WORK REQUIRED: The lines to copy are those in the listing below that contain the word "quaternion".

GIVEN INFORMATION:
[Start of section]

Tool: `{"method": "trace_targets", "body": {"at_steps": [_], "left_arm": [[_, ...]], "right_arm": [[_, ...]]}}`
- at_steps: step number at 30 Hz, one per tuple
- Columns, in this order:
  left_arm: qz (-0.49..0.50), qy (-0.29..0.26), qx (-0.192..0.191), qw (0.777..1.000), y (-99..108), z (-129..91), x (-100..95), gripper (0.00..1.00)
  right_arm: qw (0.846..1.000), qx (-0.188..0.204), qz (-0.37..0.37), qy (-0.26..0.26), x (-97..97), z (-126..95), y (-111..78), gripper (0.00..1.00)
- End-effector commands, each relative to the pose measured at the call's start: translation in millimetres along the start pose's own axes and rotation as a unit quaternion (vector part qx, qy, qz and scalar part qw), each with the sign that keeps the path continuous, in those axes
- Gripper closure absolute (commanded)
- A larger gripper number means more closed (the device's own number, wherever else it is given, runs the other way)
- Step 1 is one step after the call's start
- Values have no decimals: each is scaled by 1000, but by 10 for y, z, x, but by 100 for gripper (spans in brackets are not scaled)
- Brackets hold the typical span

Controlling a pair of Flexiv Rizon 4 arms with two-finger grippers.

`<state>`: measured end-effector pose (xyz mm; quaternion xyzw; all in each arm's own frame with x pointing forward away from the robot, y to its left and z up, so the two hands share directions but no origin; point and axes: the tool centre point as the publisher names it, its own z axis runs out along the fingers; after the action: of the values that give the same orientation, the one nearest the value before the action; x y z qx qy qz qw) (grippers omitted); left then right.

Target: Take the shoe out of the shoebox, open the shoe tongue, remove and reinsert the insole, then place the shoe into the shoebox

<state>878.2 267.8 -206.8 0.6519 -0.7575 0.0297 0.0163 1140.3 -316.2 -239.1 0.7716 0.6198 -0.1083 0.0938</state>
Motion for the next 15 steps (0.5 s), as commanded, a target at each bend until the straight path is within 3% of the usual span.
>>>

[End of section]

EXERCISE RESPONSE:
- End-effector commands, each relative to the pose measured at the call's start: translation in millimetres along the start pose's own axes and rotation as a unit quaternion (vector part qx, qy, qz and scalar part qw), each with the sign that keeps the path continuous, in those axes
`<state>`: measured end-effector pose (xyz mm; quaternion xyzw; all in each arm's own frame with x pointing forward away from the robot, y to its left and z up, so the two hands share directions but no origin; point and axes: the tool centre point as the publisher names it, its own z axis runs out along the fingers; after the action: of the values that give the same orientation, the one nearest the value before the action; x y z qx qy qz qw) (grippers omitted); left then right.

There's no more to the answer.